Meet Our B.P.S. Students: CNA Aims to Advance Her Career by Finishing Degree

Keishana Dawkins stands in lobby of School of Social Work

Kieshana Dawkins is a member of the Bachelor of Professional Studies' "alpha cohort".

There are more than 100,000 Rhode Islanders with some college credits, but no degree. The new Bachelor of Professional Studies (B.P.S.), Rhode Island College’s first fully online degree completion program for adult learners, is built for them. The first B.P.S. cohort launched last spring. This story is part of a series profiling some of the students in that cohort who have found their path to career advancement through RIC.
 

Video by Justin Wilder

One day on the South Side of Providence, Penny’s Way will open as a nonprofit to serve residents in need. 

That’s the goal in Kieshana Dawkins’ mind as she works to earn a degree in Rhode Island College’s newly established Bachelor of Professional Studies (BPS), which is offered through the Division of Professional Studies and Continuing Education.

“I’ve always thought of opening up a drop-in center in my community and naming it after my late mother, Penny, who was known for helping people,” Dawkins says. “With a BPS degree, I will attain the skill set of communicating with people so I can assist them.”

Designed for the approximately 100,000+ Rhode Islanders who have some college but no degree, the BPS is igniting the dreams of people like Dawkins, who found out about it via an email she received last year from RIC. By January of 2022, she was enrolled as one of the first 13 students in the program’s social services concentration, a group that’s now affectionately known as the “alpha cohort.” This fall, another cohort commences for the organizational leadership concentration.

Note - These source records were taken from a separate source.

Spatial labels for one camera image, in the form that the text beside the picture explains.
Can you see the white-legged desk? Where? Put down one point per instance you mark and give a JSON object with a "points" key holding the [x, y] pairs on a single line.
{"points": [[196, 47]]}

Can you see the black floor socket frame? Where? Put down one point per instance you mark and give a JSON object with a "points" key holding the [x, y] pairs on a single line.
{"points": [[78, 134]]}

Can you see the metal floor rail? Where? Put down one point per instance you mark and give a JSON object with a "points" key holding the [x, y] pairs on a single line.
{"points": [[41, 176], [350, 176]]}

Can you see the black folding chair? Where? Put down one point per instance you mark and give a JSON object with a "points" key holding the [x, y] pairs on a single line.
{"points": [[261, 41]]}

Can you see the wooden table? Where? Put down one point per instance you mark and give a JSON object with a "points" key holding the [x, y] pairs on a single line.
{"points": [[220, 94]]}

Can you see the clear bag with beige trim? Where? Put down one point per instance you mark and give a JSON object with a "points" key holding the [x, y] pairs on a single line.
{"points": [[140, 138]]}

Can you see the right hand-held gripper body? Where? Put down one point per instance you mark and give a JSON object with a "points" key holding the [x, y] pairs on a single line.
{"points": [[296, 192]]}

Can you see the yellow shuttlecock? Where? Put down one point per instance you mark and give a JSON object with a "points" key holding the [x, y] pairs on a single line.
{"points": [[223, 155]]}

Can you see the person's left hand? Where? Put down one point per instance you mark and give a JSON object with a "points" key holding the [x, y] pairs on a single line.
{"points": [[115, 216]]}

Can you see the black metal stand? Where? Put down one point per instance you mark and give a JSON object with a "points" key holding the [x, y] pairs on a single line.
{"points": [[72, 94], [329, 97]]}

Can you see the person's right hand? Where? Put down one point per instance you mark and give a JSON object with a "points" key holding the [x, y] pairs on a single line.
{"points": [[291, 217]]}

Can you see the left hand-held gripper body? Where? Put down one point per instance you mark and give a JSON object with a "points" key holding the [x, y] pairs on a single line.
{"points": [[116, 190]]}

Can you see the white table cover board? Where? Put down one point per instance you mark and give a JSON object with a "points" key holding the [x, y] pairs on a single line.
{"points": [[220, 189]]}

Dawkins, who for more than two decades has worked as a certified nursing assistant and is also a mental health clinician in the psychology unit at the Veteran’s Administration, says graduating from the BPS program will elevate her career.

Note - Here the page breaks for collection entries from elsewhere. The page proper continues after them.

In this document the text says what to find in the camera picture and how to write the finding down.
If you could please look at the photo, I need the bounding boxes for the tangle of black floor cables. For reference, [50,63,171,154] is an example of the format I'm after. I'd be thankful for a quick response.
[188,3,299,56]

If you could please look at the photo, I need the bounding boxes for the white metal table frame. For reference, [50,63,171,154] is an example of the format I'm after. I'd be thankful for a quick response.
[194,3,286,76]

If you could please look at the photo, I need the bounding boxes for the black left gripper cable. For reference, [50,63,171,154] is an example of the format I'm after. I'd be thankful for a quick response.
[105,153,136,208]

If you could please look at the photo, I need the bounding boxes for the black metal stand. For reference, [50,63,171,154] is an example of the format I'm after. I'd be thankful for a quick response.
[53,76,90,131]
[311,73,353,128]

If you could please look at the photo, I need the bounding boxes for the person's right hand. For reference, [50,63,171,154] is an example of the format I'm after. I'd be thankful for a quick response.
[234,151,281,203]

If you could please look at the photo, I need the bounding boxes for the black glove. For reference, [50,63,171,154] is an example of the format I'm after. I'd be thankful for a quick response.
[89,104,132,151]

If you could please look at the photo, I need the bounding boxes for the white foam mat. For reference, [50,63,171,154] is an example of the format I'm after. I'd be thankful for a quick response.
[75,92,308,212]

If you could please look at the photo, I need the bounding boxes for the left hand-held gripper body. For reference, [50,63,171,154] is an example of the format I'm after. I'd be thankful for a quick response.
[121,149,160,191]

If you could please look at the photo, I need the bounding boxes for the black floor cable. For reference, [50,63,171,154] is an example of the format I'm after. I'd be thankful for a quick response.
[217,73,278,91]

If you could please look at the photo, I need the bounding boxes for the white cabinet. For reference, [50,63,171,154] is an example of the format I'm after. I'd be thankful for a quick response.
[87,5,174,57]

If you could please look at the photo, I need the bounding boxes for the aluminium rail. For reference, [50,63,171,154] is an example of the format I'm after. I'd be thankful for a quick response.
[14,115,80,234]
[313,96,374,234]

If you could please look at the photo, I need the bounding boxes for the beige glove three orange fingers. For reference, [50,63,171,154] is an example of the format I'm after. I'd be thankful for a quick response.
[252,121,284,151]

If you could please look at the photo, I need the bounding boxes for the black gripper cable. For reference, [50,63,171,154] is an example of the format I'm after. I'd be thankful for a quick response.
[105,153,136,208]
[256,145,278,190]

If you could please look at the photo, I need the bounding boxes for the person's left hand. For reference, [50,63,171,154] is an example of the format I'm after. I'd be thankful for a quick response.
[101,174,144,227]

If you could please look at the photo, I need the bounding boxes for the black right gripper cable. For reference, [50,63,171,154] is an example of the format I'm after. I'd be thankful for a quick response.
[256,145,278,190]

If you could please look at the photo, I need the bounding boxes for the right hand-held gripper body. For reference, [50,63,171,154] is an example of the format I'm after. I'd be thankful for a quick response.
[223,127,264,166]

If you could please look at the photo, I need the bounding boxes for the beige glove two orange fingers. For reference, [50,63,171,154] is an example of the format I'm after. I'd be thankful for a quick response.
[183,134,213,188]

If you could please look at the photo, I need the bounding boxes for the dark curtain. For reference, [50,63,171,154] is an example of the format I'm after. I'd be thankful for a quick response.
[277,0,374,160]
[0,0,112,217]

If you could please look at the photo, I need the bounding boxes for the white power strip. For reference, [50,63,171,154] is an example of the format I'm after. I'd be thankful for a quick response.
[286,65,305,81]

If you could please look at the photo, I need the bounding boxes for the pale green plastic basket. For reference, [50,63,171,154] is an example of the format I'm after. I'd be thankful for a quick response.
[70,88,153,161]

“Without a degree I’m limited,” she says. “I can’t write notes or get paid a higher amount, but I’m doing all this clinician work. When I worked at CODAC (a behavioral healthcare treatment nonprofit in Providence), everyone there had degrees. I was doing counseling and treatment plans but wasn’t being compensated enough to support my family because I didn’t have a degree.”

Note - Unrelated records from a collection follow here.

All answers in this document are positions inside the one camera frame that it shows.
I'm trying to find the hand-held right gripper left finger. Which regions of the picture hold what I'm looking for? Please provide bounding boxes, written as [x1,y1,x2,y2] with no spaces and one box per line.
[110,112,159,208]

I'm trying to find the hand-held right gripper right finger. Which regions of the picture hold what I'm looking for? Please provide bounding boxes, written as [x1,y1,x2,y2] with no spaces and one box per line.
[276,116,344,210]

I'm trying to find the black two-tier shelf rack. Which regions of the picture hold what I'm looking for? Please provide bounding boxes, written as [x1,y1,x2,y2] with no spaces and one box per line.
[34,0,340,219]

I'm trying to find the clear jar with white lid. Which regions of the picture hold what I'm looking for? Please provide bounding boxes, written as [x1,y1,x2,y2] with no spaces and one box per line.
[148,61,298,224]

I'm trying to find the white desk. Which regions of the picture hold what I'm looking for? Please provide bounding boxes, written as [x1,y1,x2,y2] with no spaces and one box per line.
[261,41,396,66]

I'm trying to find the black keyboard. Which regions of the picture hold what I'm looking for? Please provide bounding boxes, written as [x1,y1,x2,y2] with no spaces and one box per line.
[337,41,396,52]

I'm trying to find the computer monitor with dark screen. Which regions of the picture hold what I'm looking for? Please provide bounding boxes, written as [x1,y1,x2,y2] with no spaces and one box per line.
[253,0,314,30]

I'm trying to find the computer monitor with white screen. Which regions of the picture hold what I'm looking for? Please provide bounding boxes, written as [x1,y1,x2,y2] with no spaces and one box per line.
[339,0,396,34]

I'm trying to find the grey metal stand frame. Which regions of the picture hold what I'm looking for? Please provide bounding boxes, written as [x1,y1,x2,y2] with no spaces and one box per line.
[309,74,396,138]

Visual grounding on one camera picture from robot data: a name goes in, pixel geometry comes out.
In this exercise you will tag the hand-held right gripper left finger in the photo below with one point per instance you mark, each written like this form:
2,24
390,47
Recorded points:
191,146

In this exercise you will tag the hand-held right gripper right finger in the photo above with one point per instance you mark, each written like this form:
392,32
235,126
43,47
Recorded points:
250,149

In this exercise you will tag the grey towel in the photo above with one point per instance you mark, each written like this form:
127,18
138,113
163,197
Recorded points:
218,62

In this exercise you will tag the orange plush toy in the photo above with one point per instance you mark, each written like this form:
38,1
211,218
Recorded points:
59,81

Candidates for the BPS program must be 25 and older, have five years of documented work experience, 24 earned college credits, a cumulative 2.0 grade point average and be working toward obtaining their first bachelor's degree. 

Dawkins earned a human services undergraduate certificate for case management from RIC’s School of Social Work in 2016. She met the requirements for a BPS student by earning a 3.4 grade point average and 17 college credits from her certificate. She also took full advantage of one of the BPS program’s most important features for adult learners: it awards credits for professional experience. Dawkins earned the maximum of 32 credits for prior learning from her workplace. She now has 63 credits, past the halfway point of the 120 credits needed to graduate. 

“To gain acceptance into this program is a major accomplishment for me.”

- Dawkins

Meanwhile, Dawkins says the work she has completed thus far during her first four courses in the BPS program has been fulfilling. Her first eight-week session included a sociology course on assimilation and migrations, and a portfolio course focused on past work experiences; her second eight-weeks included a course on nonprofit operations.

All the while, Dawkins says she has established a strong bond with her classmates, although they only see each other virtually. 

“Because we’re the first in this program, it feels special,” Dawkins says. “Whenever we see each other online it’s always an educational turn-up. We’re going to try to get together to have some tangible discussions about our coursework. We started together and want to graduate together.”

RIC Vice Provost for Undergraduate Affairs Holly Shadoian, who recruited Dawkins and her classmates to apply for the BPS program, says she has no doubt that Dawkins will have a bright future.

“Here is this amazing woman who even while facing multiple challenges has the drive and determination to complete her bachelor’s degree,” Shadoian says. “My first thought after meeting her is that she would be a perfect fit for this program and would successfully finish.”

Dawkins says much of her inspiration is to set an example for her three-year-old daughter.

“Her name is Legacy, and that’s what I intend to leave behind for her,” she says.

However, she’s also hoping to inspire those she knows in her community.

“People are seeing me and saying to themselves, ‘If Kieshana is going back to school, maybe I can do it, too.”